In an existing wireless communications network (such as a 2G, 3G, or 4G network, where G is short for generation), operating frequency bands of communications systems are all in a frequency range below 6 GHz. Available operating frequency bands in this frequency range are strained, and an increasing communication requirement cannot be met. On the other hand, there are a large quantity of frequency bands not fully utilized in a frequency range above 6 GHz. Therefore, a future (for example, 5G) wireless communications network whose operating frequency band is above 6 GHz is under research and development in the industry, to provide an ultrafast data communications service. In the frequency range above 6 GHz, frequency bands at 28 GHz, 39 GHz, 60 GHz, 73 GHz, and the like are available for a next-generation wireless communications network. Because an operating frequency band of the next-generation wireless communications network is above 6 GHz, the next-generation wireless communications network has significant features of a high-frequency communications system, such as a high-bandwidth and highly integrated antenna array, and a relatively high throughput is easy to achieve. However, compared with the existing wireless communications network, the next-generation wireless communications network operating in a range above 6 GHz is subject to severer intermediate radio frequency distortion, especially impact caused by phase noise (PHN). In addition, a Doppler effect and a central frequency offset (CFO) have greater impact on performance of the high-frequency communications system as a frequency band increases. The phase noise, the Doppler effect, and the CFO have one thing in common, that is, a phase error is introduced into data reception in the high-frequency communications system, and therefore the high-frequency communications system is degraded in performance or even cannot operate.
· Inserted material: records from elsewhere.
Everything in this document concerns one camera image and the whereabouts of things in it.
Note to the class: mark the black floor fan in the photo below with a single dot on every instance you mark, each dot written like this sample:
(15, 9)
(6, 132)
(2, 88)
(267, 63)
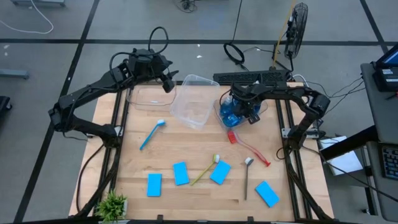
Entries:
(297, 28)

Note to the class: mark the deep clear plastic bin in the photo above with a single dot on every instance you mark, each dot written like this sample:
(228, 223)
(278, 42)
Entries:
(194, 102)

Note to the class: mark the black desk beam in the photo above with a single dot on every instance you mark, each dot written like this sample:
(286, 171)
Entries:
(348, 143)

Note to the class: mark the black perforated box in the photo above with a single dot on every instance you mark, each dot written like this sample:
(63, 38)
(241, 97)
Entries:
(248, 76)

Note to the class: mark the black aluminium table frame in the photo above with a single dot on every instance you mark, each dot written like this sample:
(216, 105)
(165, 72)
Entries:
(297, 194)

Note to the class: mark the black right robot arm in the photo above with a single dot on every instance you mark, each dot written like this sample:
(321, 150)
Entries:
(314, 102)

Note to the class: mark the black keyboard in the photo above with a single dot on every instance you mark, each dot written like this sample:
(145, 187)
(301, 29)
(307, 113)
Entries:
(390, 161)

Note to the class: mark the yellow-green dish brush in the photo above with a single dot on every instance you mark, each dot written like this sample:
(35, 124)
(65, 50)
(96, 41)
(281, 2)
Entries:
(203, 172)

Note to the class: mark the blue sponge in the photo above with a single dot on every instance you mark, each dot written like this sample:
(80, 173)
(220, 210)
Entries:
(181, 173)
(220, 172)
(267, 194)
(154, 185)

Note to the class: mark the white paper sheet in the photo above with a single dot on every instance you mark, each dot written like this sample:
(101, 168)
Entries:
(345, 165)

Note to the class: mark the grey desk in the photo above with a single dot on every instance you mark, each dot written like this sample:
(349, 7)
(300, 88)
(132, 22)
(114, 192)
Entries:
(379, 112)
(388, 199)

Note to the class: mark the grey dish brush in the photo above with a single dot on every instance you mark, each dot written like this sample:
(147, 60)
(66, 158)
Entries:
(246, 180)

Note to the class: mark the small green potted plant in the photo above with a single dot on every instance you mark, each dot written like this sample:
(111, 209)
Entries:
(112, 207)

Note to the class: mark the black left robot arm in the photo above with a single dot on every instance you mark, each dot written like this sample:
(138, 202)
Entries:
(87, 90)

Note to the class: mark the red toothbrush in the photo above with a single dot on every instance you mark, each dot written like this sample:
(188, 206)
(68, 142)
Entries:
(231, 137)

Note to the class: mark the blue dish brush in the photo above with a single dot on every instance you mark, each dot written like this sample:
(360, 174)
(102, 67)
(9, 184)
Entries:
(152, 134)

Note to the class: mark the grey metal bar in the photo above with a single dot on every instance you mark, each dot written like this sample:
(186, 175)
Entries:
(14, 73)

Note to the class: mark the black floor object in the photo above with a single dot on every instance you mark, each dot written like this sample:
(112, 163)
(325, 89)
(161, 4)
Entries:
(3, 105)

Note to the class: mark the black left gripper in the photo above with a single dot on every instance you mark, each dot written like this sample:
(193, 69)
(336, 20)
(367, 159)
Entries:
(164, 70)

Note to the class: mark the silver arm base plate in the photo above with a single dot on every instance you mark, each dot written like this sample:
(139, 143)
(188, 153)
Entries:
(286, 133)

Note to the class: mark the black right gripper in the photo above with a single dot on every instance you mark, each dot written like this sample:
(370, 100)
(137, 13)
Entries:
(245, 96)

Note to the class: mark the shallow clear plastic tray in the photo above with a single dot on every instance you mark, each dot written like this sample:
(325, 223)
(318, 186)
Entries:
(262, 109)
(146, 96)

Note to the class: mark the black laptop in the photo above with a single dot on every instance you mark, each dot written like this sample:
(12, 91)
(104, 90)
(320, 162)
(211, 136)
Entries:
(385, 79)
Using the phase noise as an example, with an increase in a frequency band, a phase noise level increases by 20*log(f1/f2)dB. Using a 2 GHz frequency band and a 28 GHz frequency band as an example, a phase noise level of the 28 GHz frequency band is 23 dB higher than that of the 2 GHz frequency band. A higher phase noise level causes a larger phase error, and then has greater impact on a signal.
A reference signal is a to-be-sent signal to which a known pilot symbol is added by a transmit end, and a receive end performs a specific function based on information about the known pilot symbol. A most common method for phase noise estimation is estimating a phase error by using an inserted phase tracking reference signal (PTRS).
Because of physical features of the phase noise, PTRS design usually has the following features:
The phase noise randomly changes in time, and a coherence time is relatively short. In the phase tracking reference signal design, the coherence time may be understood as a quantity of consecutive orthogonal frequency division multiplexing (OFDM) symbols that have same phase noise. Therefore, a reference signal for phase noise estimation usually needs to have relatively high time-domain density. In addition, there are different requirements for time-domain density of the PTRS under different transmission conditions.
The phase noise is generated due to non-ideality of a local oscillator. Different antenna ports that have a same local oscillator have same phase noise. Demodulation reference signal (DMRS) antenna ports physically connected to a same local oscillator have same phase noise. One antenna port corresponds to one DMRS port. Therefore, only one PTRS antenna port needs to be configured for the plurality of DMRS antenna ports that have the same local oscillator, to carry a PTRS. Phase noise on this group of DMRS antenna ports can be estimated by using the PTRS sent on the PTRS antenna port.
With development of communications technologies, a plurality of local oscillators may be used to form an antenna port set. This means that different PTRSs need to be used. How to select a proper PTRS becomes a new task.